6. A conclusão a que se chegou na decisão recorrida – a da inconstitucionalidade da norma – assentou nas considerações que suportaram a decisão de inconstitucionalidade, com força obrigatória geral, constante do Acórdão n.º 177/02, de 23 de Abril, do Tribunal Constitucional (publicado no Diário da República, I Série-A, n.º 150, de 2 de Julho de 2002, p. 5158).

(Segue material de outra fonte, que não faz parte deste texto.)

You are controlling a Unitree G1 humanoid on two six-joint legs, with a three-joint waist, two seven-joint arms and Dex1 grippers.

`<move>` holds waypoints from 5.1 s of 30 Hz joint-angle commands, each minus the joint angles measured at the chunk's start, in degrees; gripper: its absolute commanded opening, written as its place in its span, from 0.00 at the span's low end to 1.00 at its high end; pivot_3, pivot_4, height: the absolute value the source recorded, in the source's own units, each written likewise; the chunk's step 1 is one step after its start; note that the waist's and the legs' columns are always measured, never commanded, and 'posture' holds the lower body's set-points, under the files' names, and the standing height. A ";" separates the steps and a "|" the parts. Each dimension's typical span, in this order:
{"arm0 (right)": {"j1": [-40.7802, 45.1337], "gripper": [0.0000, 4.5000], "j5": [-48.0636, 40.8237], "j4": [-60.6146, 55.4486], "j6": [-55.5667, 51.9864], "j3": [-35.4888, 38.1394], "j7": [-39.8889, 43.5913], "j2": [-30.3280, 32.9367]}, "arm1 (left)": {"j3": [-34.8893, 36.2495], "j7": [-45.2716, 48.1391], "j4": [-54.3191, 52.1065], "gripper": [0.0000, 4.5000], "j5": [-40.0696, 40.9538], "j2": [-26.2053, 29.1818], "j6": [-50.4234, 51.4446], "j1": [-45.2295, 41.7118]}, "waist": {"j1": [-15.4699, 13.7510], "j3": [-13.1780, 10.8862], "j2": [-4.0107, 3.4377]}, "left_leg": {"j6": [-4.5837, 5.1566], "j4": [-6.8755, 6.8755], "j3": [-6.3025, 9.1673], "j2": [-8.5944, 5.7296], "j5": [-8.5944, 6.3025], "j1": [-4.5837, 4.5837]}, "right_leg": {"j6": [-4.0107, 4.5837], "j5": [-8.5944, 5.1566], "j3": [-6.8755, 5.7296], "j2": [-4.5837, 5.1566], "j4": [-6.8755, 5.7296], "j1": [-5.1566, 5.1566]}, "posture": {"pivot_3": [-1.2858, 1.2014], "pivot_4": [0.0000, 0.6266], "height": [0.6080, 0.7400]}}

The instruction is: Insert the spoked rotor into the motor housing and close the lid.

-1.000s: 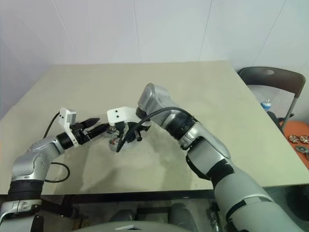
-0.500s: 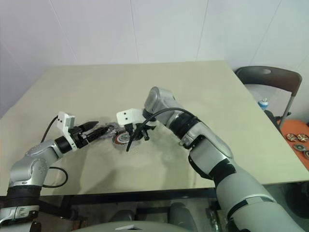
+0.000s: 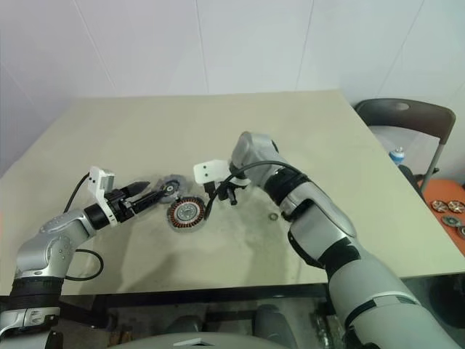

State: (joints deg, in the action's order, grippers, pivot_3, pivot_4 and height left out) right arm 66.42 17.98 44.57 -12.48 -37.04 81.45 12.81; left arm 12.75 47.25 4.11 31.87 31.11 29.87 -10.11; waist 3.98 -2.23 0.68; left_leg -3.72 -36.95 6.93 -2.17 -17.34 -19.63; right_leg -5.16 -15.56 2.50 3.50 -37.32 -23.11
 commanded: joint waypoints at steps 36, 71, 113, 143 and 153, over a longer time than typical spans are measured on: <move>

Essa decisão de inconstitucionalidade, com força obrigatória geral, respeitou à norma que resulta da conjugação do disposto na alínea b) do n.º 1 e no n.º 2 do artigo 824º do Código de Processo Civil, na parte em que permite a penhora até
1/3 das prestações periódicas, pagas ao executado que não é titular de outros bens penhoráveis suficientes para satisfazer a dívida exequenda, a título de regalia social ou de pensão, cujo valor global não seja superior ao salário mínimo nacional. O fundamento da decisão de inconstitucionalidade foi a violação do princípio da dignidade humana, contido no princípio do Estado de Direito, e que resulta das disposições conjugadas do artigo 1º, da alínea a) do n.º 2 do artigo 59º e dos n.ºs 1 e 3 do artigo 63º da Constituição.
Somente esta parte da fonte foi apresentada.